Extracted data entries:
---
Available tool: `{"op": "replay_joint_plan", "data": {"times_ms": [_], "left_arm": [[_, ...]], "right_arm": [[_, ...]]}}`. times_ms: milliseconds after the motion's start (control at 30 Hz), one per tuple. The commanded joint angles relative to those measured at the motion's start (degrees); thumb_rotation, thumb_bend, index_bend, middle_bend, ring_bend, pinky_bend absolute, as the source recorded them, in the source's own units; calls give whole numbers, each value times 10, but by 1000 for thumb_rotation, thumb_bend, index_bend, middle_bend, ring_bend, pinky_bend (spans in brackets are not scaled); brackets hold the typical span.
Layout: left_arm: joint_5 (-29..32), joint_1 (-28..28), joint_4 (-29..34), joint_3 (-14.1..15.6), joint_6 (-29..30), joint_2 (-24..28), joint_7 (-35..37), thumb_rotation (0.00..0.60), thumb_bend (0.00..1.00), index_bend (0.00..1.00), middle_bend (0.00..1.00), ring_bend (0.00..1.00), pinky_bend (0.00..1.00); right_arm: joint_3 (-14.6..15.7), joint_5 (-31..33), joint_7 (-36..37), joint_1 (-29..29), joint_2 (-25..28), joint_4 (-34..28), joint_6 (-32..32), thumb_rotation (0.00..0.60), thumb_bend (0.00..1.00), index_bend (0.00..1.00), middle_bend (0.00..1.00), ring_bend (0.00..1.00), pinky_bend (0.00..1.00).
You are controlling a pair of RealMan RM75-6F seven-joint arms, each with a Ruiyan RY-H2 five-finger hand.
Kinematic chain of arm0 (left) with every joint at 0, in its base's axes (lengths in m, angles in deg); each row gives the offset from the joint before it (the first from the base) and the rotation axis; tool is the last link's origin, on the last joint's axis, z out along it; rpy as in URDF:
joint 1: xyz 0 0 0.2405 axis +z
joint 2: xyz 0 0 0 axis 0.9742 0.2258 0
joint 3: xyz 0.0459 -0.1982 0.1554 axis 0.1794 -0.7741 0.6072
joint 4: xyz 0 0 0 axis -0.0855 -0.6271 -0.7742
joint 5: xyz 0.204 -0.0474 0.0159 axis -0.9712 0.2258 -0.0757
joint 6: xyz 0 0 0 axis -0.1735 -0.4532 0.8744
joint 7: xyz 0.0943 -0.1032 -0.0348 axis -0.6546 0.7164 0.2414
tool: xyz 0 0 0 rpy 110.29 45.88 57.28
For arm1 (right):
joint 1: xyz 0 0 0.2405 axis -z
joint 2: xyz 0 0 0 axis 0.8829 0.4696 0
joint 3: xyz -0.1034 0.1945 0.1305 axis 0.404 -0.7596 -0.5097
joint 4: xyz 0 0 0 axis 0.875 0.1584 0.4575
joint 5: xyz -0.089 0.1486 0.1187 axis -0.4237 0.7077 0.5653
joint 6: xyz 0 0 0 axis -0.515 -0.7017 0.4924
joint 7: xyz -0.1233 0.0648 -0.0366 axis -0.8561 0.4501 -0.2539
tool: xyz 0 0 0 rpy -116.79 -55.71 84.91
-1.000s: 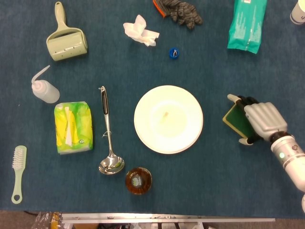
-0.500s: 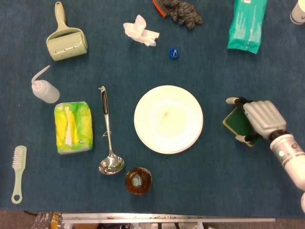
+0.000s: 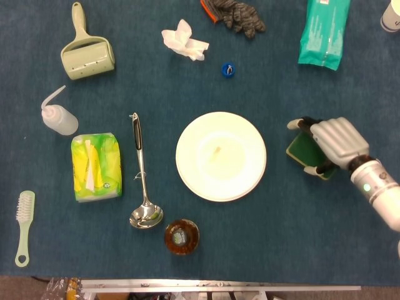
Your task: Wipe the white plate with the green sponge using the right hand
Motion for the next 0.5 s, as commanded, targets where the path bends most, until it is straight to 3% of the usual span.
{"op": "replay_joint_plan", "data": {"times_ms": [33, 500], "left_arm": [[1, 2, 3, 0, 2, 2, -3, 600, 367, 308, 274, 185, 175], [5, 7, 34, -2, 8, 10, -31, 600, 367, 308, 271, 184, 175]], "right_arm": [[-8, -32, 39, -11, 7, 20, 22, 600, 125, 237, 264, 386, 782], [9, -163, 184, -32, 41, 62, 80, 600, 125, 237, 264, 380, 780]]}}
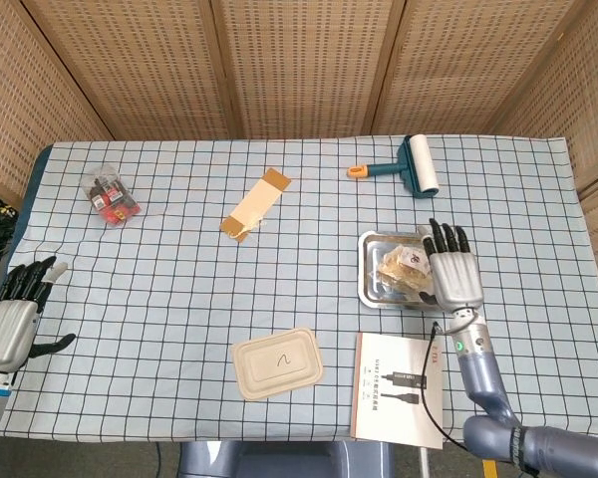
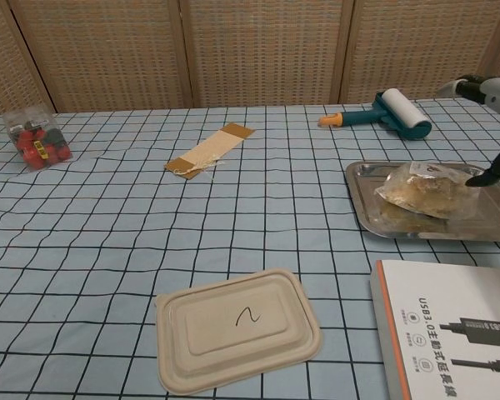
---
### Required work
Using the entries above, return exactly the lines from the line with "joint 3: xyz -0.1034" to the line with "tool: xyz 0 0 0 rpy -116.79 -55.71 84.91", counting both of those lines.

### Problem solution
joint 3: xyz -0.1034 0.1945 0.1305 axis 0.404 -0.7596 -0.5097
joint 4: xyz 0 0 0 axis 0.875 0.1584 0.4575
joint 5: xyz -0.089 0.1486 0.1187 axis -0.4237 0.7077 0.5653
joint 6: xyz 0 0 0 axis -0.515 -0.7017 0.4924
joint 7: xyz -0.1233 0.0648 -0.0366 axis -0.8561 0.4501 -0.2539
tool: xyz 0 0 0 rpy -116.79 -55.71 84.91

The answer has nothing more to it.